Berliner Pfann-kuchen
CakesServings: 20 pcs
Ingredients for Berliner Pfann-kuchen
1 | Eggs | |
1 | tsp | Salt |
100 | g | Raspberry jam |
100 | g | Butter or margarine |
100 | g | Sugar |
2 | dl | Milk |
50 | g | Yeast |
500 | g | Wheat flour |
Instructions for Berliner Pfann-kuchen
To prepare the Berliner Pfann-kuchen recipe, please follow these instructions:
Remember, everything you need for the gærdeje, must have room temperature before they begin, then the dough easier to work with, and the results better.
Lunes, milk is poured into a dish, dissolve the yeast and therein. Remember, the yeast must not be heated with. Flour and the other ingredients, Knead together into a uniform dough. The dough is formed into a sausage, which is divided into 20 equal pieces, there is 2-3 minutes.
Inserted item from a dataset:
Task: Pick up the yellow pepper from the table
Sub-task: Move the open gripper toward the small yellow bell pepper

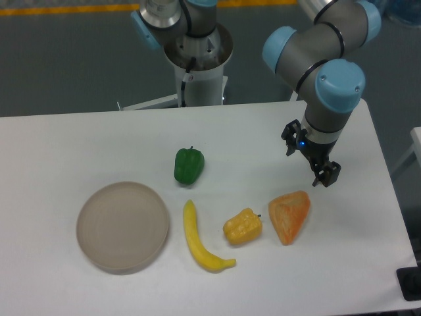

Pieces of dough is pressed flat, ca. 8 cm. in diameter, and a TSP. Jam is on. Finally, the jam and be shut down well around pieces of dough to withdraw to double in size in a warm place, covered.
Cooked in coconut oil or oil until they are golden brown, and placed on the fat-sucking paper. The fat must be kept straight on the boiling point, it becomes too hot, take the bread too fast colour and will not be baked. After cooling the finished bread in trilles sugar.